───── DATA IN THIS EXERCISE
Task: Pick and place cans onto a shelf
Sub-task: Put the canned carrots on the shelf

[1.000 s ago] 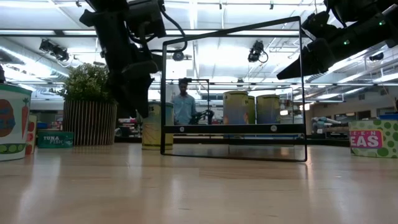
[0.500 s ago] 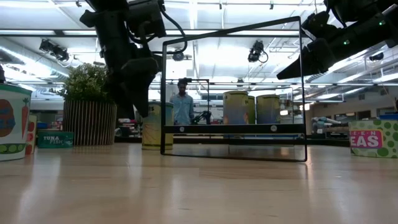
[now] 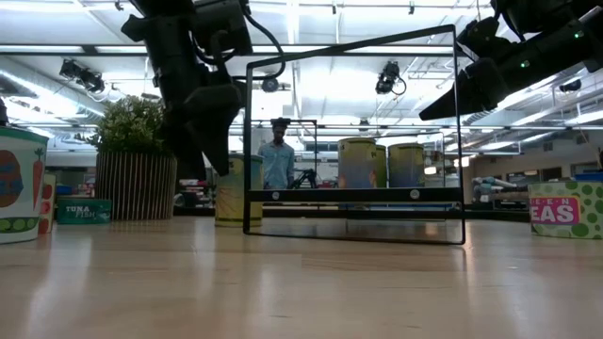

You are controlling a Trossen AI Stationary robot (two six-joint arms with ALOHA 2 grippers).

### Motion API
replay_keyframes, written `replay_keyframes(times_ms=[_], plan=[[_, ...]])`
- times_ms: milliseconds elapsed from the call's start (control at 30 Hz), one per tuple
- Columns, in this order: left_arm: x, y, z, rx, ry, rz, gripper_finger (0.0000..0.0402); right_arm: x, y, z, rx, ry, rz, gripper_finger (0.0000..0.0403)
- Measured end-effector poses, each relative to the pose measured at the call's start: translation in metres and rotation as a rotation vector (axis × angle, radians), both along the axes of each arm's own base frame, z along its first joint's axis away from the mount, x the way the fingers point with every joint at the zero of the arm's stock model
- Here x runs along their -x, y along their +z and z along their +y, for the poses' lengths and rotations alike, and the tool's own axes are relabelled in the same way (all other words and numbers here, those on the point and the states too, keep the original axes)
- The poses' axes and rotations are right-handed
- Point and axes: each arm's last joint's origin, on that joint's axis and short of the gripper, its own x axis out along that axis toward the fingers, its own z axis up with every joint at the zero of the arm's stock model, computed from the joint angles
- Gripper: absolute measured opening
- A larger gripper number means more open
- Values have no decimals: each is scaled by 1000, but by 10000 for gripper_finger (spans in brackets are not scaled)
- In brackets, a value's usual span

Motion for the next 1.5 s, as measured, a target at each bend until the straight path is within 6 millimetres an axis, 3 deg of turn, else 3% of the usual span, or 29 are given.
replay_keyframes(times_ms=[400, 633, 833, 1500], plan=[[2, -2, 2, -28, 7, 23, 397, 0, 0, 0, 0, 0, 0, 350], [19, -28, 1, -46, 11, 95, 396, 0, 0, 0, 3, 1, 2, 350], [15, -35, 2, -96, -23, 0, 396, 0, 0, 0, 1, 1, 1, 350], [1, -28, 1, -217, 23, -154, 396, 0, 1, 0, 4, 2, -7, 350]])
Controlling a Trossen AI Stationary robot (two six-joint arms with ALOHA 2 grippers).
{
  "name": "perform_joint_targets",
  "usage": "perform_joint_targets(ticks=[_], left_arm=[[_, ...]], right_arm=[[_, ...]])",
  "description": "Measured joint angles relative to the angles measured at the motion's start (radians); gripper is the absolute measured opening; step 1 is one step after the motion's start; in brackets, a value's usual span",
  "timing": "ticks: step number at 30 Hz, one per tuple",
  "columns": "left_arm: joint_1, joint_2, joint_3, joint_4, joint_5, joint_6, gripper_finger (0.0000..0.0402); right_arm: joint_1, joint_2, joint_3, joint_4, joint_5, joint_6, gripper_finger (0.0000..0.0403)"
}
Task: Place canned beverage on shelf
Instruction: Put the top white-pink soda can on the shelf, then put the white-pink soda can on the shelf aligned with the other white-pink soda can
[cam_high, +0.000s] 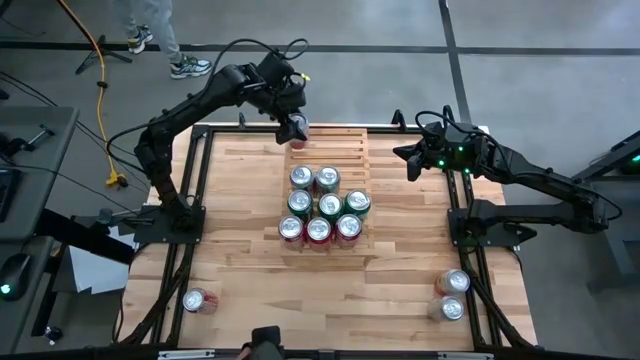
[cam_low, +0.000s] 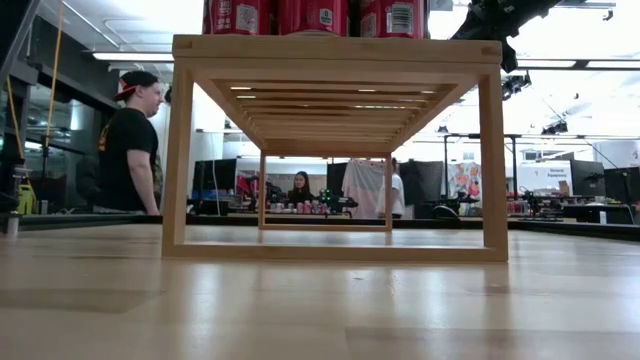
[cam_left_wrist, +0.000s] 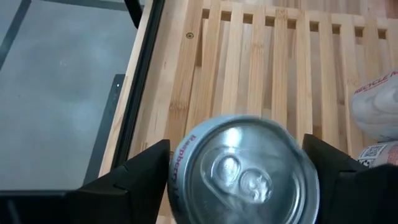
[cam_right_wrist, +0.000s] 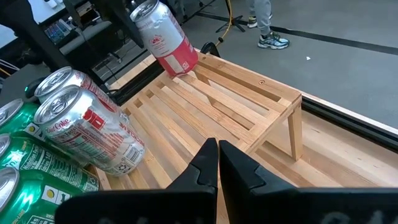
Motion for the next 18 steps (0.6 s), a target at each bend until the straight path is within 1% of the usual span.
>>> perform_joint_targets(ticks=[11,18], left_arm=[[0.0,-0.007,0.0,0.001,0.001,-0.016,0.025],[0.0,-0.033,0.0,0.054,0.001,-0.016,0.0251]], right_arm=[[0.0,0.0,0.0,0.0,0.0,0.02,0.0],[0.0,0.0,0.0,0.0,0.0,0.02,0.0]])
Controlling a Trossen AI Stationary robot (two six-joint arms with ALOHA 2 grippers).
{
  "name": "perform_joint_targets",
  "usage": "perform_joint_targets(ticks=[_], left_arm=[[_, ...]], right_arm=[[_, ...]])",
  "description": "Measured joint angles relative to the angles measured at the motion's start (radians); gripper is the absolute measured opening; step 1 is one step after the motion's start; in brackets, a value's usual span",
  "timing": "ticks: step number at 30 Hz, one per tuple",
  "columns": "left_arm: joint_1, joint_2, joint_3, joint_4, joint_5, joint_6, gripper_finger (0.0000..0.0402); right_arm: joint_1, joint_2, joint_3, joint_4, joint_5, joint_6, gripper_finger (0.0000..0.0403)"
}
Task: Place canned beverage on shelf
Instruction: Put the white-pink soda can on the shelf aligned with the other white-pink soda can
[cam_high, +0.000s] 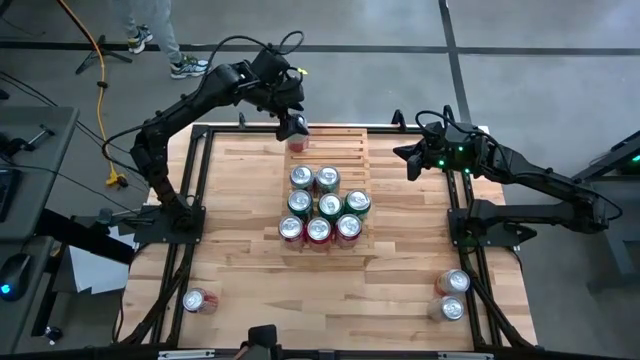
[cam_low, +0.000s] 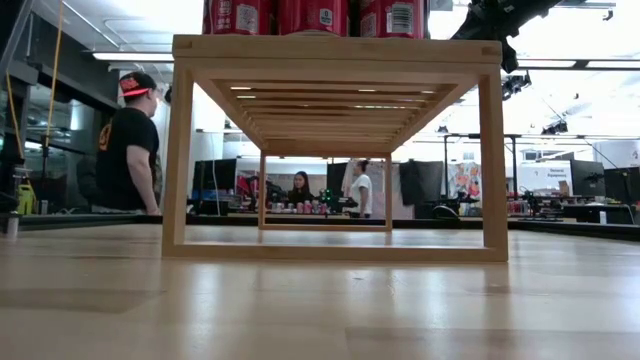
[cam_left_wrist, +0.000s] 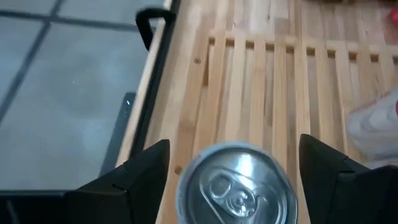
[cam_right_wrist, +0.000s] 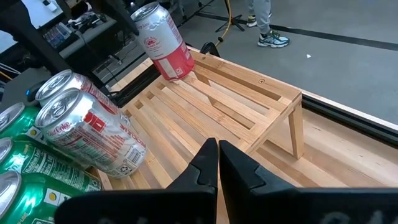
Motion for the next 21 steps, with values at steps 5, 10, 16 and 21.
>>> perform_joint_targets(ticks=[5,10,16,21], left_arm=[[0.001,-0.042,0.0,0.029,-0.04,0.034,0.0251],[0.001,-0.135,0.0,0.055,-0.08,0.023,0.0251],[0.0,-0.31,0.0,0.088,0.056,-0.178,0.0246],[-0.049,-0.457,-0.077,0.148,0.136,-0.297,0.0207]], right_arm=[[0.0,0.0,0.0,0.0,0.0,-0.001,0.0],[0.0,0.0,0.0,0.002,0.0,-0.003,0.0],[0.0,0.0,0.0,0.03,0.007,-0.065,0.0],[0.0,0.0,0.0,0.041,0.007,-0.094,0.0]])
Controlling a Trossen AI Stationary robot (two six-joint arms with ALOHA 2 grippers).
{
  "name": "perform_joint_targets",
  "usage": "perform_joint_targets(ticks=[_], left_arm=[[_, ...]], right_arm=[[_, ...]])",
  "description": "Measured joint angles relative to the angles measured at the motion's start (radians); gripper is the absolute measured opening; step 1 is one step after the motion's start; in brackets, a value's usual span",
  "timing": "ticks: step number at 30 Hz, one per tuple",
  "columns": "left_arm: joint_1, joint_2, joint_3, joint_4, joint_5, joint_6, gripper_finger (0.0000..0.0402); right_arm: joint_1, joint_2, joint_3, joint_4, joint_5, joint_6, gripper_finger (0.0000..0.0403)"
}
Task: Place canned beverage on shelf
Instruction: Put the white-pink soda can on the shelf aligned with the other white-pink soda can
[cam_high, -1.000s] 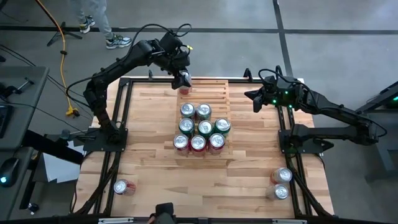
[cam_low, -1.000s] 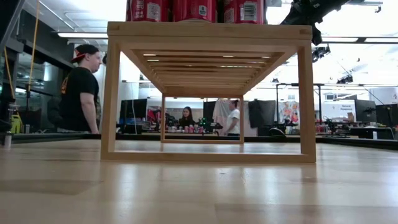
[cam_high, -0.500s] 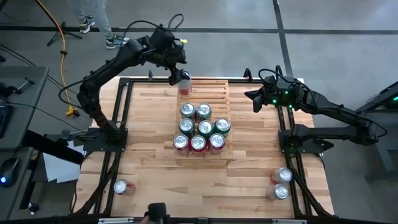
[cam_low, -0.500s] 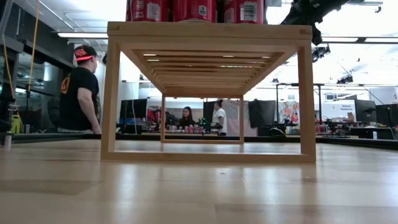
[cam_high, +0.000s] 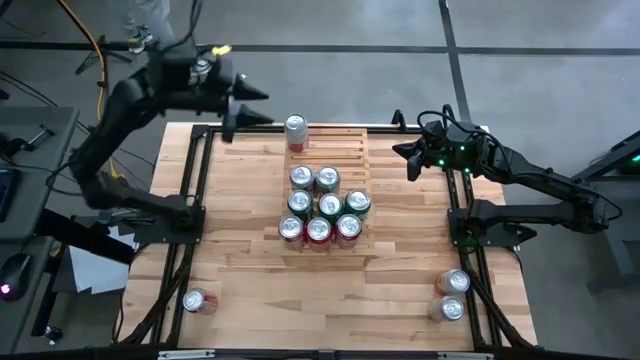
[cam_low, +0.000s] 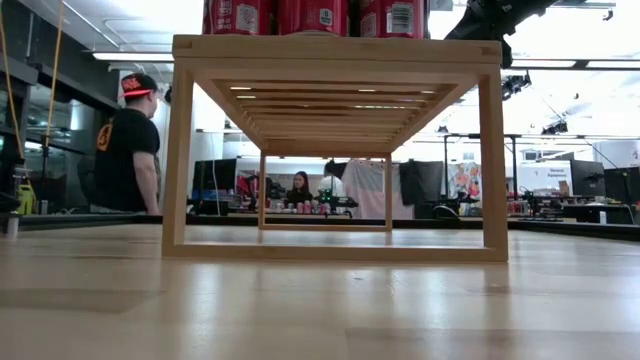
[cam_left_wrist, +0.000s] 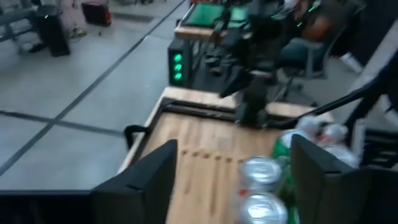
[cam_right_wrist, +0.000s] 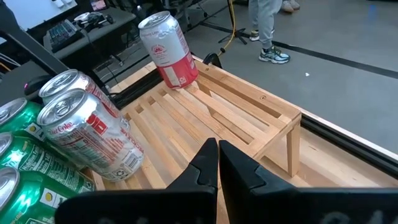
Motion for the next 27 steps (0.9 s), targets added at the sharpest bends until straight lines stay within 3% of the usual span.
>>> perform_joint_targets(ticks=[3,9,14,18,27], left_arm=[[-0.05,-0.108,-0.168,0.114,-0.046,-0.093,0.0157],[-0.16,-0.352,-0.646,0.499,-0.177,-0.366,0.0024],[-0.223,-0.499,-0.929,0.778,-0.279,-0.517,0.0013],[-0.226,-0.561,-1.003,0.812,-0.316,-0.502,0.0002],[-0.226,-0.595,-1.004,0.793,-0.297,-0.353,0.0016]], right_arm=[[0.0,0.0,0.0,0.0,0.0,-0.001,0.0],[0.0,0.0,0.0,0.0,-0.03,-0.015,0.0],[0.0,0.0,0.0,0.005,-0.088,-0.008,0.0],[0.0,0.0,0.0,0.037,-0.097,0.046,0.0],[0.0,0.0,0.0,0.087,-0.052,0.129,0.0]])
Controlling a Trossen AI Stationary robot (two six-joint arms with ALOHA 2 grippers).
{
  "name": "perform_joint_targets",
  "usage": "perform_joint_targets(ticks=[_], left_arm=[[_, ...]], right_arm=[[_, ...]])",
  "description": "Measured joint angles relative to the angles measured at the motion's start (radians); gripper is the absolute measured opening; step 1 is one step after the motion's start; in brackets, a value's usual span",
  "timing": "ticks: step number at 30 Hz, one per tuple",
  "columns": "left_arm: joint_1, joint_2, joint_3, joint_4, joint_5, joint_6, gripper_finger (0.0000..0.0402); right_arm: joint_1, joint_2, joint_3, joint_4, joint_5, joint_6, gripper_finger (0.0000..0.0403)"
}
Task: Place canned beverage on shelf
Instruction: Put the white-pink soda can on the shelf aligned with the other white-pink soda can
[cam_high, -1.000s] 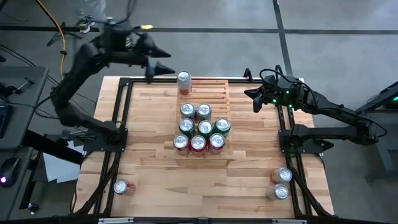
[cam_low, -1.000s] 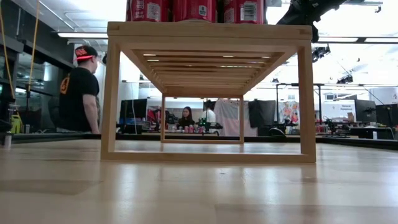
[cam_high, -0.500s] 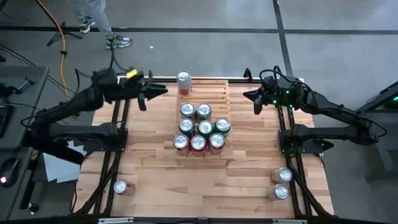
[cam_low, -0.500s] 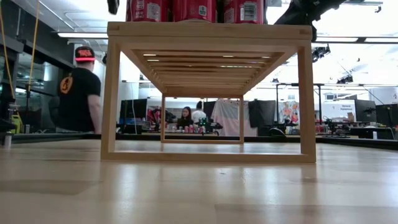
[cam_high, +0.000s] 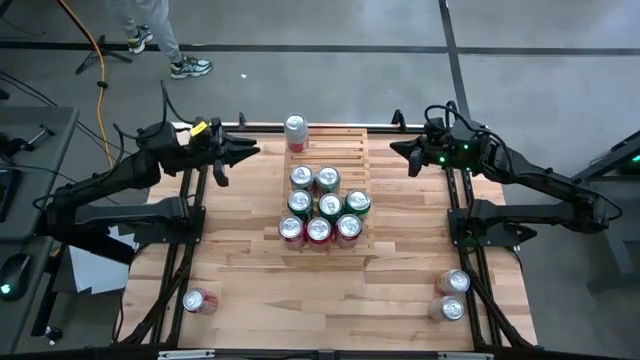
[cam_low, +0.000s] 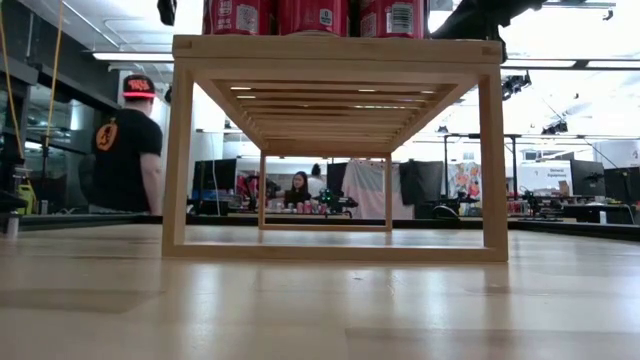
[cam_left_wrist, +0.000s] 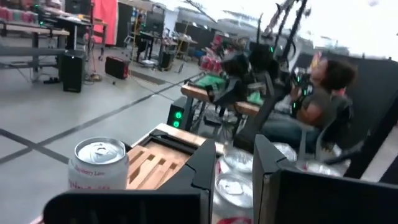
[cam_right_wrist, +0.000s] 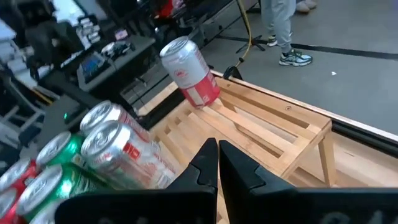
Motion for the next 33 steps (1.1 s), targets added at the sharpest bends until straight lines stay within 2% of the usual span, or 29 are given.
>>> perform_joint_targets(ticks=[5,9,13,16,20,29,33], left_arm=[[0.0,0.003,0.0,-0.056,0.048,0.074,0.0015],[0.0,0.011,0.0,-0.064,0.046,0.075,0.0015],[0.0,0.013,0.0,-0.056,0.046,0.068,0.0015],[0.0,0.013,0.0,-0.058,0.046,0.042,0.0015],[0.0,0.01,0.0,-0.057,0.045,-0.002,0.0015],[0.0,0.01,0.0,-0.057,0.043,-0.015,0.0015],[0.0,0.01,0.0,-0.057,0.043,-0.016,0.0015]], right_arm=[[0.0,0.0,0.0,0.012,0.003,0.072,0.0],[0.0,0.0,0.0,0.011,0.011,0.083,0.0],[0.0,0.0,0.0,0.005,0.066,0.128,0.0001],[-0.009,0.0,0.0,-0.009,0.051,0.17,0.0015],[-0.02,0.0,0.0,-0.005,-0.074,0.169,0.0087],[-0.02,0.0,0.046,-0.063,-0.166,-0.013,0.033],[-0.02,0.0,0.104,-0.162,-0.215,-0.085,0.0389]])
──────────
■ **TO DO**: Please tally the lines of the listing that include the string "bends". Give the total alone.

■ **RESPONSE TO THE EXERCISE**: 2